Given that the US policy choice was to funnel assistance to workers through the unemployment system, it's not a big shock that the unemployment rate rose so high, so fast. A near-term policy question is whether to extend the higher unemployment payments, perhaps by another six months. The Congressional Budget Office (June 4, 2020) has just released some estimate of the effects of that choice. CBO writes:
Roughly five of every six recipients would receive benefits that exceeded the weekly amounts they could expect to earn from work during those six months. The amount, on average, that recipients spent on food, housing, and other goods and services would be closer to what they spent when employed than it would be if the increase in unemployment benefits was not extended. ... In CBO’s assessment, the extension of the additional $600 per week would probably reduce employment in the second half of 2020, and it would reduce employment in calendar year 2021. The effects from reduced incentives to work would be larger than the boost to employment from increased overall demand for goods and services.My own sense is that a blanket extension of the additional unemployment benefits is probably the politically easy choice. But the pragmatic choice would be to start thinking more carefully about how structuring these payments in a way that would strike a better balance helping those who need it with incentives to return to work.

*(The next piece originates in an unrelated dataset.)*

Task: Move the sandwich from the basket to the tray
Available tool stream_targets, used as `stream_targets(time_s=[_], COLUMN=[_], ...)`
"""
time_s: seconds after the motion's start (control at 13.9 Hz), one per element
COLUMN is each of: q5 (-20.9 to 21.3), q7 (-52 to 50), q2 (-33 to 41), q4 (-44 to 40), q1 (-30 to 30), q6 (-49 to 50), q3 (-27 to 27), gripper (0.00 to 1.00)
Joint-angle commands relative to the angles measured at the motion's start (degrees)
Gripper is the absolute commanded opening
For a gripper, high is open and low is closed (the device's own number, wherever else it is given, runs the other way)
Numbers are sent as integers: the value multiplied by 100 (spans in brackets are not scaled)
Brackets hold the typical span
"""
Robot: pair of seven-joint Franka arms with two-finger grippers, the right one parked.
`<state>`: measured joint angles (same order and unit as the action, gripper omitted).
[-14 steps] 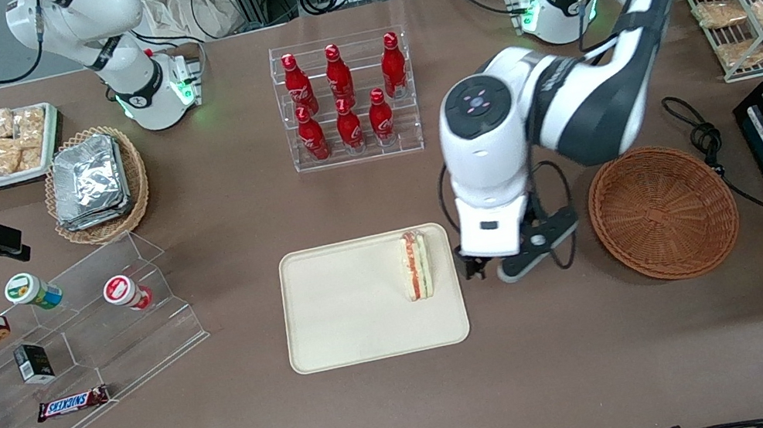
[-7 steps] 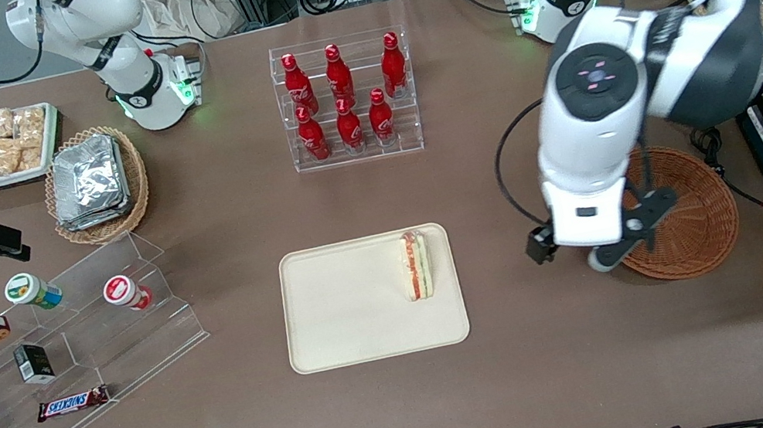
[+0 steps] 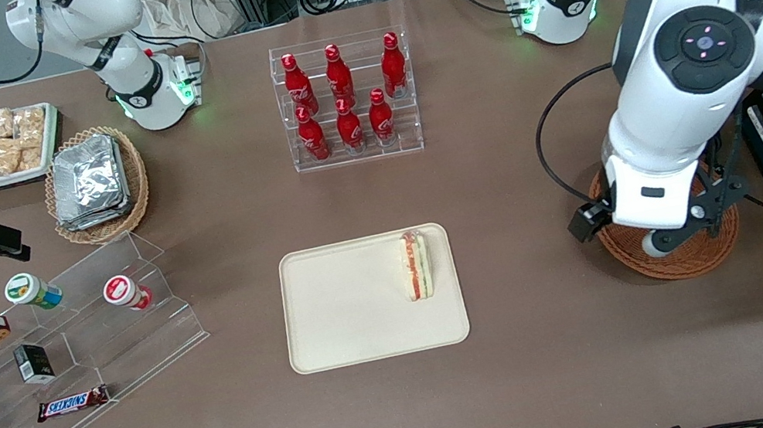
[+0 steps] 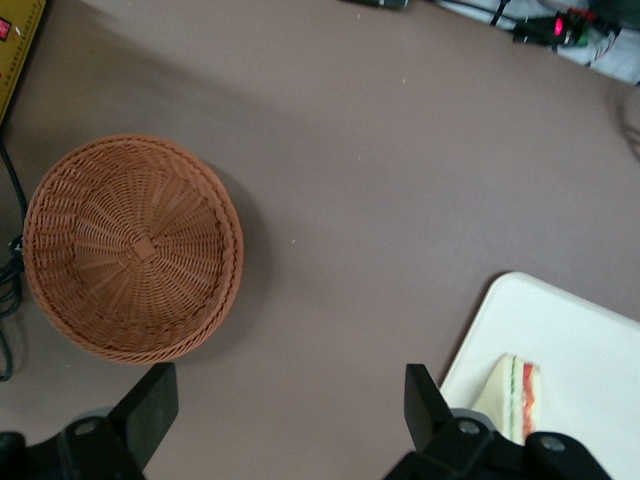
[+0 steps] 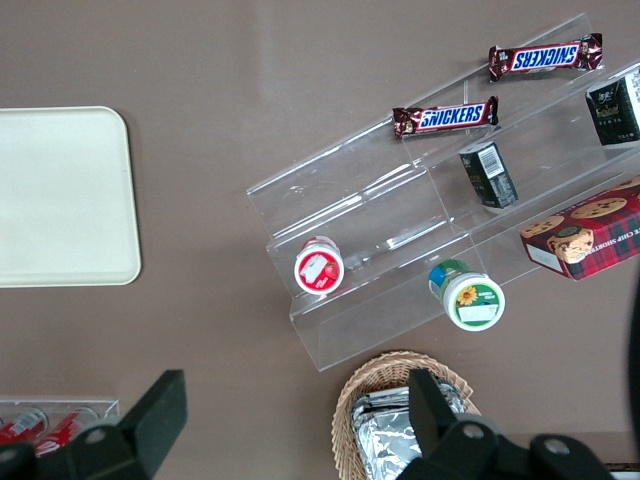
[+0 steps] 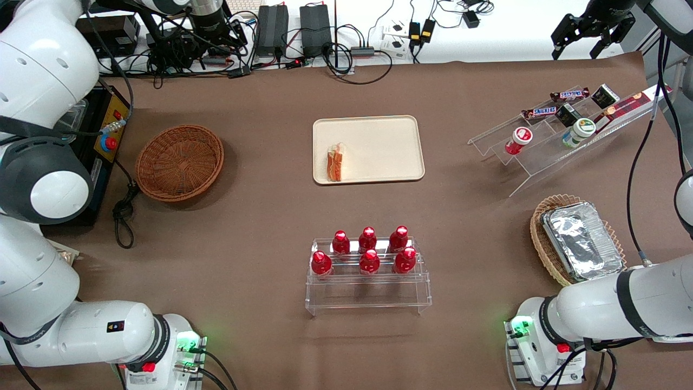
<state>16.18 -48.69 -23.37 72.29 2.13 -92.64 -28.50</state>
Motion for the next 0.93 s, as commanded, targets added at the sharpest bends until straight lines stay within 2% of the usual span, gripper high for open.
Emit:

There is a sense in which the very high US unemployment rates both understate and overstate the condition of US labor markets. Unemployment rates, by definition, leave out those who are "out of the labor force," perhaps because added family responsibilities have made it too difficult to work, or the bleak unemployment picture has made it difficult to seek a job. On the other side, some of the unemployed are are hovering in place, ready and able to return to their previous employer, but receiving enhanced unemployment insurance payments in the meantime.
Estimating these kinds of factors of course involves a bunch of judgement calls. But for an example of such analysis, Jason Furman and Wilson Powell III have written "The US unemployment rate is higher than it looks—and is still high if all furloughed workers returned" (Peterson Institute for International Economics, June 5, 2020). Furman and Powell look at the rise in the number of people “not at work for other reasons” and the rise in the number of people who are out of the labor force. They write: "Adjusting for these factors our “realistic unemployment rate” was 17.1 percent in May, down from the April value but still higher than any other unemployment rate in over 70 years."
They also look at what the unemployment rate would be if those who say they are on layoff all returne to their jobs: "In total, an additional 14.5 million of the unemployed reported being on temporary layoff. If all of these people were immediately recalled back to work and the labor force adjusted accordingly—a very optimistic scenario—the “full recall unemployment rate” would still be a very elevated 7.1 percent."
Either way, the US economy is clearly in the midst of a recession. The question is whether it turns out to be a deep-at-the-start-but-short recession, or deep-at-the-start-and-prolonged recession. The eventual outcome is only partly about economic policy: the coronavirus and public health policy will also play a big role.